A Framework for Human Pose Estimation in Videos

In this paper, we present a method to estimate a sequence of human poses in unconstrained videos. We aim to demonstrate that by using temporal information, the human pose estimation results can be improved over image based pose estimation methods. In contrast to the commonly employed graph optimization formulation, which is NP-hard and needs approximate solutions, we formulate this problem into a unified two stage tree-based optimization problem for which an efficient and exact solution exists. Although the proposed method finds an exact solution, it does not sacrifice the ability to model the spatial and temporal constraints between body parts in the frames; in fact it models the {\em symmetric} parts better than the existing methods. The proposed method is based on two main ideas: `Abstraction' and `Association' to enforce the intra- and inter-frame body part constraints without inducing extra computational complexity to the polynomial time solution. Using the idea of `Abstraction', a new concept of `abstract body part' is introduced to conceptually combine the symmetric body parts and model them in the tree based body part structure.
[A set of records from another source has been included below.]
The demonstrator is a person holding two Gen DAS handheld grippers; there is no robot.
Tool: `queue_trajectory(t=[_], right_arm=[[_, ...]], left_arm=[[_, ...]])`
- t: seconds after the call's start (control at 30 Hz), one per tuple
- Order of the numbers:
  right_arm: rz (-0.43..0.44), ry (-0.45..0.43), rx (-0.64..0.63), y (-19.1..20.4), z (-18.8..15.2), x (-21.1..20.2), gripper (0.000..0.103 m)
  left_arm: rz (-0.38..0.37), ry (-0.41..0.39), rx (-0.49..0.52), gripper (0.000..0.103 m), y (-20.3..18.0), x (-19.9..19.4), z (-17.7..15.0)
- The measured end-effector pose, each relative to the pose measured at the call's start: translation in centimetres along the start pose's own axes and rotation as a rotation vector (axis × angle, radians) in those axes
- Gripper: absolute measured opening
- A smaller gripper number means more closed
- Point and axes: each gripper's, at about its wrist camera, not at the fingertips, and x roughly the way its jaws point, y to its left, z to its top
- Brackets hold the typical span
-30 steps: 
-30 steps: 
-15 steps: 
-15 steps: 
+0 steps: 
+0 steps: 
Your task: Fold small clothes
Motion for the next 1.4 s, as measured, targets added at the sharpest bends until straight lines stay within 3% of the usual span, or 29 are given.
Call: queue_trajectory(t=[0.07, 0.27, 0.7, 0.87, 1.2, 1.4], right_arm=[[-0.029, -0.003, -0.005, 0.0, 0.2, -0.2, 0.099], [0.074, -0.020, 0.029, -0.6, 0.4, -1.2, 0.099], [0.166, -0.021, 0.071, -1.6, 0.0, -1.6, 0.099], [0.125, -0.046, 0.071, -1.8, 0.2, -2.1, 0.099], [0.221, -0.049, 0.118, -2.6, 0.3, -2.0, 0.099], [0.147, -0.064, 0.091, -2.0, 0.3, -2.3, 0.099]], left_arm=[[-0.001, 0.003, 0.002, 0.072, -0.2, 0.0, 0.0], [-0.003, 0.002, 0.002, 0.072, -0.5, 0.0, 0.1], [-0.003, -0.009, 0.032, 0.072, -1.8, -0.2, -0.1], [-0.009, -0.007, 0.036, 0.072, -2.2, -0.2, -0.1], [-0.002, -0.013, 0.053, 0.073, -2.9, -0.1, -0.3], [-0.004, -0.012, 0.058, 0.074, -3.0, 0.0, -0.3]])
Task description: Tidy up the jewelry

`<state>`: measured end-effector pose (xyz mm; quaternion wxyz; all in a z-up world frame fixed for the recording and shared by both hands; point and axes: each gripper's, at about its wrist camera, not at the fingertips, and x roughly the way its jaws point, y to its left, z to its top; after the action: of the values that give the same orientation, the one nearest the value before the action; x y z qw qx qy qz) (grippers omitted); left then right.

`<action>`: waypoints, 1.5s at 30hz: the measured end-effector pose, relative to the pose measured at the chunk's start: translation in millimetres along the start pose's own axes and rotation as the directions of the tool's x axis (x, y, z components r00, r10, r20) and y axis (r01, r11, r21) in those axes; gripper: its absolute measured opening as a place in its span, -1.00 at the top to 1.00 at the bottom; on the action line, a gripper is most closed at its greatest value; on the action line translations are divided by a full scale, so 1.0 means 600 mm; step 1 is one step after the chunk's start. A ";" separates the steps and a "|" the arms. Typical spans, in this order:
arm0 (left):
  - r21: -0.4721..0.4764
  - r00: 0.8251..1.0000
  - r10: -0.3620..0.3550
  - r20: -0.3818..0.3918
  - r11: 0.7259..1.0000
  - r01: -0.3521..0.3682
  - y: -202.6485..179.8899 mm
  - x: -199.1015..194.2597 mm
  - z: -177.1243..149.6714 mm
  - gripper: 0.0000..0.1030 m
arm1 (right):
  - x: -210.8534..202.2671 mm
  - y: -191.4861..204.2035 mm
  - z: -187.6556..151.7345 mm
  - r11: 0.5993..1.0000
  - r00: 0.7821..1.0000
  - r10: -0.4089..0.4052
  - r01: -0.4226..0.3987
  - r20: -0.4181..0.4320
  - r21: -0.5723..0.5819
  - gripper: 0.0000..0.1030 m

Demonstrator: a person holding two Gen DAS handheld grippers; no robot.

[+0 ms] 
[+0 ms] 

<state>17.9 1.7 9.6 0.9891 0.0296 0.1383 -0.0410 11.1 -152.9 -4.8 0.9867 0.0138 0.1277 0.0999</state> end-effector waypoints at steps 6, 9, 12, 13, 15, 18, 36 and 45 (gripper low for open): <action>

Using the idea of `Association', the optimal tracklets are generated for each abstract body part, in order to enforce the spatiotemporal constraints between body parts in adjacent frames. A sequence of the best poses is inferred from the abstract body part tracklets through the tree-based optimization. Finally, the poses are refined by limb alignment and refinement schemes. We evaluated the proposed method on three publicly available video based human pose estimation datasets, and obtained dramatically improved performance compared to the state-of-the-art methods.